Exercise description: Using the listing below, set down each line from the line containing "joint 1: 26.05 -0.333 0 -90" through the line containing "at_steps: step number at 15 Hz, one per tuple", both ends included, exactly and with nothing added.

Materials provided:

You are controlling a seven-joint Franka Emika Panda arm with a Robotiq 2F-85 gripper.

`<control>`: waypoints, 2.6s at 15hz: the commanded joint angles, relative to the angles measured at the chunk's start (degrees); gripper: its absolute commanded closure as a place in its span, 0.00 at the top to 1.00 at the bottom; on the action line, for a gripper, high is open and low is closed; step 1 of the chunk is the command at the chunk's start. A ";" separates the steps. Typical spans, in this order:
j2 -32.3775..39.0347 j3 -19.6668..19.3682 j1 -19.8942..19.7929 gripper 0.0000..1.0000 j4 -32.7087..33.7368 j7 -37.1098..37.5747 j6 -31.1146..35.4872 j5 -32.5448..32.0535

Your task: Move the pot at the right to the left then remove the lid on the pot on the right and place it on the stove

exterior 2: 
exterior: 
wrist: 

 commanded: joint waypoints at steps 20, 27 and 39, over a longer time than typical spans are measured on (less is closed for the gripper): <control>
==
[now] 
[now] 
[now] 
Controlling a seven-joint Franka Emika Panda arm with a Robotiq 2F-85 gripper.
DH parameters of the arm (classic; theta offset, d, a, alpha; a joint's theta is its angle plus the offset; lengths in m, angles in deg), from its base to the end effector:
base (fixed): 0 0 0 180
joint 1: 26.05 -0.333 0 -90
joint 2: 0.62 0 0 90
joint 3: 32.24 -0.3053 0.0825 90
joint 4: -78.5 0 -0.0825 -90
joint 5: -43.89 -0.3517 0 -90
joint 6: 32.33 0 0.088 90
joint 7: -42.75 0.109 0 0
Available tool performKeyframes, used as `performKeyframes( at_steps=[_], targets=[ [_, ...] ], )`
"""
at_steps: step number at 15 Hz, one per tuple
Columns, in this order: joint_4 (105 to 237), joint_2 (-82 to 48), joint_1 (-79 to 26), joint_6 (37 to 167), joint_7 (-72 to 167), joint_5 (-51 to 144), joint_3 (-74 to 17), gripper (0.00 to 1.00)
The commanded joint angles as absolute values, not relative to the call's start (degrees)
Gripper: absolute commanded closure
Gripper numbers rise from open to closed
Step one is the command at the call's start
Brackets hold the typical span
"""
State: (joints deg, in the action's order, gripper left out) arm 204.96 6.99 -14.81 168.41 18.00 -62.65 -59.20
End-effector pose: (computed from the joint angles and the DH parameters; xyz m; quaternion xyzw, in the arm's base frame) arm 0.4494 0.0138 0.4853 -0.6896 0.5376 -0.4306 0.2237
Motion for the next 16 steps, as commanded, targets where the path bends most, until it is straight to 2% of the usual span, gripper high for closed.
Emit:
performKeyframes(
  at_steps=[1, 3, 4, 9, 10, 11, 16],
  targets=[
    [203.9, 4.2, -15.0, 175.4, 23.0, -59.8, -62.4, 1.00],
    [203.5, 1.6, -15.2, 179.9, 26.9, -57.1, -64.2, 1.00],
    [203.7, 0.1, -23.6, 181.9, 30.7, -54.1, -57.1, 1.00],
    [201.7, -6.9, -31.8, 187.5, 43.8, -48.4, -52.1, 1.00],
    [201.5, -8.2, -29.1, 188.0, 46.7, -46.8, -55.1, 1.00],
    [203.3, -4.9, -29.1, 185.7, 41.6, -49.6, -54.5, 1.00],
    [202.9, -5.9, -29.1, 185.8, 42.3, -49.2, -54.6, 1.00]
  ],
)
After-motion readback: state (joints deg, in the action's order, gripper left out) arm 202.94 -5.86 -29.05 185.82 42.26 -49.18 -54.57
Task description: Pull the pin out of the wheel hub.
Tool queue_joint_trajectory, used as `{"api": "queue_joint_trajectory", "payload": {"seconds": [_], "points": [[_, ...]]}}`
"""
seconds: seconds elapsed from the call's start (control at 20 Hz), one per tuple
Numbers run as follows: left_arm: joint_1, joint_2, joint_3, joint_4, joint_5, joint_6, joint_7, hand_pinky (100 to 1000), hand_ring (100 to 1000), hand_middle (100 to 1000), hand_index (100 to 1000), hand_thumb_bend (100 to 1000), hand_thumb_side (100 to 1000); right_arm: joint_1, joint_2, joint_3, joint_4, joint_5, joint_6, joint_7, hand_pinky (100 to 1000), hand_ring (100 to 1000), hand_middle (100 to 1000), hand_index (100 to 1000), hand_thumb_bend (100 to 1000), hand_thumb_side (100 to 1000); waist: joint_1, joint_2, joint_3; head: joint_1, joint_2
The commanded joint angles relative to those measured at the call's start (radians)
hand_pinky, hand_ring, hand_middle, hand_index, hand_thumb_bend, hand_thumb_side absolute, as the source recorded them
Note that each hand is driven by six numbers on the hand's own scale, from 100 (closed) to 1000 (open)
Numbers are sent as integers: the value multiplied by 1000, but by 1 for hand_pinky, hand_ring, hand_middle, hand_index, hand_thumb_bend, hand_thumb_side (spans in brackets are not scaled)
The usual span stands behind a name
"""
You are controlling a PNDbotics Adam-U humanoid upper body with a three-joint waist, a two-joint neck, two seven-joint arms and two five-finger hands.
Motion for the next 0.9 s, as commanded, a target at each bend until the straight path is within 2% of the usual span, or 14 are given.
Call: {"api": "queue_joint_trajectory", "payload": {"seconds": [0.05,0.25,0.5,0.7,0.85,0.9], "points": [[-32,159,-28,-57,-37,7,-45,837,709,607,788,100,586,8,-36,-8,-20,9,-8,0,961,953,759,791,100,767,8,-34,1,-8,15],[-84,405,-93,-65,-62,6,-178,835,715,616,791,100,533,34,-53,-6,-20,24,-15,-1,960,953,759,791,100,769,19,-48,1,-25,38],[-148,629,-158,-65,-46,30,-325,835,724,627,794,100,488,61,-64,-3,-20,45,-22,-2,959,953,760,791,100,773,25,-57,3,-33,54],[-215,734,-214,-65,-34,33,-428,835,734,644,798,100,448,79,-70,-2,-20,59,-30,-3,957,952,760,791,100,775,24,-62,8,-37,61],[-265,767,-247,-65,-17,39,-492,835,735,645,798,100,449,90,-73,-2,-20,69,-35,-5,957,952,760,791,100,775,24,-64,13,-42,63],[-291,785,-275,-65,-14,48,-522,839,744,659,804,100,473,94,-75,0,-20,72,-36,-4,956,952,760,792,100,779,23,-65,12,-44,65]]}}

Exercise result:
joint 1: 26.05 -0.333 0 -90
joint 2: 0.62 0 0 90
joint 3: 32.24 -0.3053 0.0825 90
joint 4: -78.5 0 -0.0825 -90
joint 5: -43.89 -0.3517 0 -90
joint 6: 32.33 0 0.088 90
joint 7: -42.75 0.109 0 0
Available tool performKeyframes, used as `performKeyframes( at_steps=[_], targets=[ [_, ...] ], )`
"""
at_steps: step number at 15 Hz, one per tuple

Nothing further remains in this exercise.